Once upon a time, with R6X it was possible to migrate CMAs between platforms freely, except for VSX case. You had to copy 5 directories: $FWDIR/conf, $FWDIR/database, $CPDIR/conf, $CPDIR/database and $CPDIR/registry from one place to another and then run cma_migrate script from MDG or command line.

It was working like a charm. It does not anymore.

R71 documentation is still talking about similar way of migration.  Do not be fooled. The documentation is not exactly correct.

The one and only way of migrating CMAs is described in sk60563. The described procedure works, but with limitations. The limitations are: same name and IP address of the CMA!

I had to learn this the hard way while trying to split one existing CMA for my customer.

There is no migration failure. It all finishes successfully. The fun begins when you start the new migrated CMA.

You can still see it on CLI with mdsstat command. But not in MDG. In fact, it starts showing up there, but then is removed from GUI when started. The reason for it is that in the MGMT DB of the CMA the "old" pre-migration name is used for CMA object. MDG gets confused of having two different CMAs with the same name.

More, it is quite not obvious how to remove this CMA, if you want to roll back. I have ended it with deleting the whole customer folder.

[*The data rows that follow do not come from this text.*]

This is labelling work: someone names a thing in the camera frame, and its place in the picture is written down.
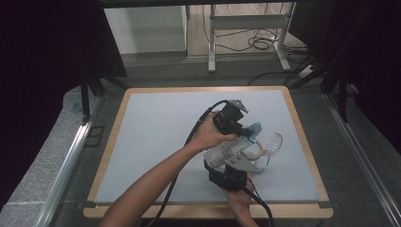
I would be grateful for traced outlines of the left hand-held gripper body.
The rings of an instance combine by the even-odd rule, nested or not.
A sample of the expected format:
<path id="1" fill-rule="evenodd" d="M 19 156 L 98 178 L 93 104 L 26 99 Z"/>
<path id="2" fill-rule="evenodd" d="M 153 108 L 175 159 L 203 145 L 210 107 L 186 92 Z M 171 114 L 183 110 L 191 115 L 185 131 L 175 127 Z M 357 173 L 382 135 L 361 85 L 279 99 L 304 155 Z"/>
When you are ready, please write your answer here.
<path id="1" fill-rule="evenodd" d="M 236 136 L 242 136 L 241 130 L 244 128 L 239 120 L 243 117 L 243 113 L 247 112 L 248 110 L 240 100 L 228 100 L 222 110 L 213 118 L 214 125 L 222 134 L 233 133 Z"/>

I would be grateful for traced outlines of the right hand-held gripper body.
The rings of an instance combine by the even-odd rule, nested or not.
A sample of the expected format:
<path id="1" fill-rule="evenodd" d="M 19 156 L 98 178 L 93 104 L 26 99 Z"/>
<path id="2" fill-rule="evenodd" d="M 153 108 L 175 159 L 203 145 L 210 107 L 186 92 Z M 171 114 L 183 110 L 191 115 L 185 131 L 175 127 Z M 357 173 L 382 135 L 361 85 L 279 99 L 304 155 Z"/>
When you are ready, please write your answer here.
<path id="1" fill-rule="evenodd" d="M 225 156 L 217 150 L 209 150 L 203 154 L 204 167 L 209 172 L 209 181 L 227 191 L 238 191 L 247 185 L 248 173 L 261 172 L 243 154 Z"/>

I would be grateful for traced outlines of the person's right hand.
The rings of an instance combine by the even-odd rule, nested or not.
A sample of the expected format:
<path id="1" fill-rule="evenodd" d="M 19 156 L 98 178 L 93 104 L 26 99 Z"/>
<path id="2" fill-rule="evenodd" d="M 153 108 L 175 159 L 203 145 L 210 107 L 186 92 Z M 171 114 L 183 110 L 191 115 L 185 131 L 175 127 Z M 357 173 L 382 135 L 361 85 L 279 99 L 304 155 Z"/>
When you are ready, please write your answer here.
<path id="1" fill-rule="evenodd" d="M 252 198 L 243 190 L 228 191 L 221 188 L 227 198 L 229 207 L 231 208 L 235 218 L 249 218 L 250 205 Z"/>

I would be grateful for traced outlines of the person's left hand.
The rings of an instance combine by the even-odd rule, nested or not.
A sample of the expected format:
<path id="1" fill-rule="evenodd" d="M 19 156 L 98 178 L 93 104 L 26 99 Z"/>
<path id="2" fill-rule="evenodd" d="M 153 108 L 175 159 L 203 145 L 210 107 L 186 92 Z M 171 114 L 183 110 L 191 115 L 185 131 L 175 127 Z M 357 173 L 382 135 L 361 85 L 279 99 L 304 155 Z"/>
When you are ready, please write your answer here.
<path id="1" fill-rule="evenodd" d="M 199 128 L 195 132 L 193 138 L 189 142 L 189 146 L 193 147 L 197 152 L 214 148 L 222 142 L 236 140 L 237 136 L 233 133 L 222 134 L 215 127 L 213 118 L 218 112 L 211 112 L 201 122 Z"/>

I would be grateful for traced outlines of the wooden table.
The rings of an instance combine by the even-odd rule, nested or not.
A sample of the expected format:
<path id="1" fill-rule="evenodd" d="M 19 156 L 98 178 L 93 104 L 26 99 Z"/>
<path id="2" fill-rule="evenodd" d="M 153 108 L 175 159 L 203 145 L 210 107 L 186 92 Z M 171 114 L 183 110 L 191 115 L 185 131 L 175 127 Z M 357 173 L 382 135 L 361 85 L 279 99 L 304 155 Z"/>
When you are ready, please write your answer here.
<path id="1" fill-rule="evenodd" d="M 93 186 L 88 196 L 88 201 L 95 202 L 95 196 L 101 184 L 101 181 L 107 170 L 108 163 L 111 159 L 113 152 L 113 145 L 117 135 L 117 128 L 121 125 L 124 113 L 128 106 L 129 95 L 131 94 L 147 94 L 147 93 L 189 93 L 189 92 L 224 92 L 224 91 L 269 91 L 280 90 L 284 93 L 287 105 L 289 106 L 290 115 L 294 122 L 296 131 L 298 132 L 301 140 L 302 148 L 305 150 L 306 161 L 312 173 L 312 177 L 317 186 L 320 199 L 318 201 L 284 201 L 284 202 L 268 202 L 265 201 L 275 218 L 318 218 L 325 219 L 331 218 L 333 215 L 333 208 L 321 209 L 318 205 L 319 201 L 329 201 L 319 169 L 316 166 L 310 146 L 306 140 L 305 132 L 298 117 L 296 108 L 292 101 L 288 89 L 284 86 L 250 86 L 250 87 L 177 87 L 177 88 L 132 88 L 129 89 L 122 99 L 118 114 L 115 118 L 112 132 L 109 141 L 105 148 L 103 157 L 99 164 Z M 102 217 L 111 203 L 97 203 L 97 208 L 85 208 L 83 214 L 87 218 L 100 218 Z"/>

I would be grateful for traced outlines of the white power strip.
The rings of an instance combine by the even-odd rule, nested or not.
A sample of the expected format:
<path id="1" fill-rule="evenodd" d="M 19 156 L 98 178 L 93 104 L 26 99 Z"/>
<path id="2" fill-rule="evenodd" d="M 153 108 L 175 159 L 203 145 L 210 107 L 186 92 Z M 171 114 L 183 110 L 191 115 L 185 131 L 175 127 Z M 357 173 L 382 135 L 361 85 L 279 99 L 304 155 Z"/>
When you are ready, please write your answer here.
<path id="1" fill-rule="evenodd" d="M 304 78 L 304 77 L 308 76 L 310 73 L 312 73 L 315 69 L 316 69 L 316 67 L 314 65 L 309 64 L 305 69 L 303 69 L 299 73 L 299 77 Z"/>

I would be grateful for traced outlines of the light grey table mat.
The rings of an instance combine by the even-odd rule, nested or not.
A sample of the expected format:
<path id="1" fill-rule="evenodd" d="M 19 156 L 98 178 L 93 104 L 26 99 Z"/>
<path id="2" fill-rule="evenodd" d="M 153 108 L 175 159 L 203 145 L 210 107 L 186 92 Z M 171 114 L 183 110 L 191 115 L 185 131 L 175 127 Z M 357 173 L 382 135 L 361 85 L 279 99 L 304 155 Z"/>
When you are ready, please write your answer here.
<path id="1" fill-rule="evenodd" d="M 262 131 L 257 140 L 263 144 L 274 132 L 283 136 L 282 147 L 268 166 L 265 159 L 254 162 L 261 169 L 253 176 L 261 198 L 268 202 L 318 201 L 318 189 L 284 93 L 269 90 L 129 95 L 95 202 L 115 201 L 149 169 L 181 148 L 199 117 L 223 99 L 242 101 L 249 111 L 240 123 L 259 122 Z"/>

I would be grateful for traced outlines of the black metal stand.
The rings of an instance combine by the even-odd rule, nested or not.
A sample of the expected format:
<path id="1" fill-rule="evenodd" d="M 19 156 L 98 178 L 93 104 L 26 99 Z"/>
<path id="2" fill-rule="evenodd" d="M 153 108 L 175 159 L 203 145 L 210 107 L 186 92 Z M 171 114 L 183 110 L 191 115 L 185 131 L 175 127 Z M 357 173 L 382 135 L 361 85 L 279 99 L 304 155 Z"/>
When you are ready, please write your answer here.
<path id="1" fill-rule="evenodd" d="M 298 76 L 313 61 L 314 59 L 311 56 L 307 56 L 285 79 L 284 85 L 288 89 L 296 89 L 306 84 L 307 82 L 310 82 L 311 80 L 317 78 L 318 76 L 324 75 L 323 81 L 320 85 L 320 89 L 325 94 L 331 93 L 335 85 L 339 85 L 337 94 L 338 114 L 340 115 L 341 119 L 345 123 L 347 123 L 348 119 L 346 115 L 346 101 L 349 97 L 347 91 L 348 78 L 344 66 L 345 60 L 342 55 L 334 57 L 331 61 L 313 70 L 311 73 L 307 74 L 303 78 L 293 83 L 290 83 L 291 79 L 294 76 Z"/>

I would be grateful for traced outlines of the white cabinet panel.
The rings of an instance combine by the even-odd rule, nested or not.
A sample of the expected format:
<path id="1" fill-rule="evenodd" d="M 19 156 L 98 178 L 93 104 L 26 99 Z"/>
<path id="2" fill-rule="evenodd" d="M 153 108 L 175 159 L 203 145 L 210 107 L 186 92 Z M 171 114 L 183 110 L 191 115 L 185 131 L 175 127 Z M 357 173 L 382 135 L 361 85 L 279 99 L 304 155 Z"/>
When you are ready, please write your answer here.
<path id="1" fill-rule="evenodd" d="M 104 11 L 121 54 L 186 50 L 184 6 Z"/>

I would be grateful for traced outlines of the black square floor plate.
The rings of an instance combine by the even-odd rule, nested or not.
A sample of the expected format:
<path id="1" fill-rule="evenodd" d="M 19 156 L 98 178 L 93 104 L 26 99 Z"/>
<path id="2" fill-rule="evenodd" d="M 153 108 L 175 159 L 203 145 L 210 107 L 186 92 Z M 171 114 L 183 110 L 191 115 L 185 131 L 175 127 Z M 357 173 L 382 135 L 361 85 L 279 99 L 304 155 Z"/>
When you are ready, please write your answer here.
<path id="1" fill-rule="evenodd" d="M 104 126 L 92 127 L 85 139 L 84 147 L 97 148 L 102 140 L 104 130 Z"/>

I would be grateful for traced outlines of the black tripod stand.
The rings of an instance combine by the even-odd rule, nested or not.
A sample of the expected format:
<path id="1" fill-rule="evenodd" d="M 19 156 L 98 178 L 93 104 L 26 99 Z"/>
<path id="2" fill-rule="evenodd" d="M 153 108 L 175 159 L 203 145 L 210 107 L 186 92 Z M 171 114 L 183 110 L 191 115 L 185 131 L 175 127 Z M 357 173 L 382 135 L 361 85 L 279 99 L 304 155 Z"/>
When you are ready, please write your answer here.
<path id="1" fill-rule="evenodd" d="M 86 70 L 81 77 L 80 93 L 81 93 L 81 107 L 83 112 L 82 123 L 86 125 L 91 118 L 91 108 L 89 102 L 89 91 L 92 91 L 94 96 L 104 96 L 105 88 L 101 82 L 102 79 L 106 79 L 110 83 L 117 87 L 128 90 L 130 86 L 119 79 L 112 76 L 108 76 L 105 73 L 101 73 L 98 70 Z"/>

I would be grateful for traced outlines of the black curtain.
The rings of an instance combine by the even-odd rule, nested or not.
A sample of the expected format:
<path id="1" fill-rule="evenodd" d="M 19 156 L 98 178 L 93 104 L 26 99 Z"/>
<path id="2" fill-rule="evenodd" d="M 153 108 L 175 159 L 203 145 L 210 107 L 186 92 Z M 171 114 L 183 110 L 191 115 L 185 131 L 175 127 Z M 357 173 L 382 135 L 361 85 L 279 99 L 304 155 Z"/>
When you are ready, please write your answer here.
<path id="1" fill-rule="evenodd" d="M 321 90 L 355 86 L 356 104 L 401 153 L 401 0 L 299 0 L 289 33 L 327 72 Z"/>
<path id="2" fill-rule="evenodd" d="M 0 0 L 0 209 L 84 77 L 124 75 L 100 0 Z"/>

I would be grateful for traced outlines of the white metal desk frame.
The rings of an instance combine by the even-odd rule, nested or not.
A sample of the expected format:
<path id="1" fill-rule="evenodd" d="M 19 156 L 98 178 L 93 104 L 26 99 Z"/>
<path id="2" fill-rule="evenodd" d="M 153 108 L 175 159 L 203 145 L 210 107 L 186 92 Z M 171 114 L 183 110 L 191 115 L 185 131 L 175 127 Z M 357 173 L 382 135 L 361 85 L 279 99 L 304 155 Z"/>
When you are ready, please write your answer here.
<path id="1" fill-rule="evenodd" d="M 261 30 L 273 29 L 279 31 L 278 35 L 272 38 L 272 46 L 285 72 L 290 71 L 287 57 L 284 53 L 284 40 L 288 33 L 295 3 L 283 4 L 284 11 L 275 14 L 216 14 L 216 5 L 210 6 L 209 14 L 209 37 L 208 37 L 208 70 L 211 73 L 216 71 L 216 44 L 215 32 L 217 30 Z"/>

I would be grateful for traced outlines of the aluminium floor rail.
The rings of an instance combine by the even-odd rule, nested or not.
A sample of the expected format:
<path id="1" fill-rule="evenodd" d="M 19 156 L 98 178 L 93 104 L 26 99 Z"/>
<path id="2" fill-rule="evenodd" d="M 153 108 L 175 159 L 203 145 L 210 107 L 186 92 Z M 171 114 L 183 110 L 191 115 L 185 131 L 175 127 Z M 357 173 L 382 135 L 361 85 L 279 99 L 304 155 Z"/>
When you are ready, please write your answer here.
<path id="1" fill-rule="evenodd" d="M 68 150 L 61 169 L 51 187 L 51 190 L 44 202 L 44 205 L 39 213 L 39 216 L 33 227 L 49 227 L 52 218 L 54 217 L 62 195 L 73 173 L 75 165 L 84 146 L 86 137 L 93 125 L 95 115 L 97 114 L 98 106 L 101 102 L 101 97 L 95 97 L 89 105 L 89 118 L 86 123 L 81 123 L 74 140 Z"/>
<path id="2" fill-rule="evenodd" d="M 370 187 L 373 189 L 381 207 L 383 208 L 386 216 L 388 217 L 392 227 L 401 227 L 401 209 L 394 200 L 388 187 L 379 178 L 375 171 L 374 166 L 365 153 L 365 150 L 359 143 L 350 125 L 346 123 L 338 113 L 339 105 L 331 94 L 323 94 L 330 112 L 337 122 L 345 140 L 347 141 L 350 149 L 354 153 L 357 163 L 360 166 L 365 178 L 367 179 Z"/>

Something so simple and effective got broken with SB versions. The question is, how to fix it? I do not have an answer for the moment.

Yet another Support Call has been opened.

Will keep you posted, folks.

Wednesday, August 3, 2011

Event Analysis issue with R75.10

Hi folks!

I have just faced a bit unpleasant bug with Event Analysis on R75.10 SPLAT SmartCenter server.

One just cannot define any custom event. The process fails with the following error: "The policy refers to objects that don't exist"

Strange, especially considering event definition works flawless on plain R75, but seems to be broken after upgrade to R75.10.

Once again, I have to ask: dear Check Point, do you have any QA these days?

All, I have a support case open, will keep you posted.

Tuesday, August 2, 2011

Two super High End appliances from Check Point

For those who missed this historical event, Gil Shwed just announced two new Check Point appliances in the NASDAQ opening ceremony.

One is 21400 series, new two-U modular device with fully redundant HW and exchangeable cards.

The other one is full blown chassis based monster with up to 1 TBPS throughput -  61000 appliance.
It is looking quite familiar. If you ask me, its resemblance to Crossbeam X series hard to miss.

Now Check Point owns the full jazz starting from SOHO with SG 80 and going to the highest end imaginable with 65000.
The other interesting things announced were R75.20 with SSL inspection, well expected integration of URL filtering and Application Control and my favorite: new SecurityPower calculator to choose the best appliance for your need.

Well done, Gil! I am positively interested.